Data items
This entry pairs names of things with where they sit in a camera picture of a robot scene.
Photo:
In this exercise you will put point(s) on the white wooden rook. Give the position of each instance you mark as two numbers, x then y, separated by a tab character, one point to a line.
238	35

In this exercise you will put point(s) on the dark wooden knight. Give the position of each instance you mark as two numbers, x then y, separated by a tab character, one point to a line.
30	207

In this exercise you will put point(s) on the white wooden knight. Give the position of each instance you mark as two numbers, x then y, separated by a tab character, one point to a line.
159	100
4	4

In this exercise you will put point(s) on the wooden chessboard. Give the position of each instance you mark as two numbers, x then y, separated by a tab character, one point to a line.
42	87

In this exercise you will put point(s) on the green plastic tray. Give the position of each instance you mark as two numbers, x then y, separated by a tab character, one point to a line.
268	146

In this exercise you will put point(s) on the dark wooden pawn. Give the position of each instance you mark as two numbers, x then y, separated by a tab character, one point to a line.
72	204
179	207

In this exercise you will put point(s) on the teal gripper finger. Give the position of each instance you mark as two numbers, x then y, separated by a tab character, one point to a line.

TASK GOAL
Return the entries above exactly as they appear.

ANSWER SECTION
This entry pairs names of things with where they sit in a camera picture of a robot scene.
Photo:
In this exercise you will put point(s) on the white wooden rook. Give the position of each instance you mark as two numbers, x then y, separated by a tab character, one point to a line.
238	35

In this exercise you will put point(s) on the dark wooden knight. Give the position of each instance you mark as two numbers, x then y, separated by a tab character, one point to a line.
30	207

In this exercise you will put point(s) on the white wooden knight. Give the position of each instance you mark as two numbers, x then y, separated by a tab character, one point to a line.
159	100
4	4

In this exercise you will put point(s) on the wooden chessboard. Give the position of each instance you mark as two numbers, x then y, separated by a tab character, one point to a line.
42	87

In this exercise you will put point(s) on the green plastic tray. Give the position of each instance you mark as two numbers, x then y, separated by a tab character, one point to a line.
268	146

In this exercise you will put point(s) on the dark wooden pawn. Give the position of each instance you mark as two numbers, x then y, separated by a tab character, one point to a line.
72	204
179	207

In this exercise you will put point(s) on the teal gripper finger. Give the position of each instance you mark as two numbers, x then y, separated by a tab character, one point to a line.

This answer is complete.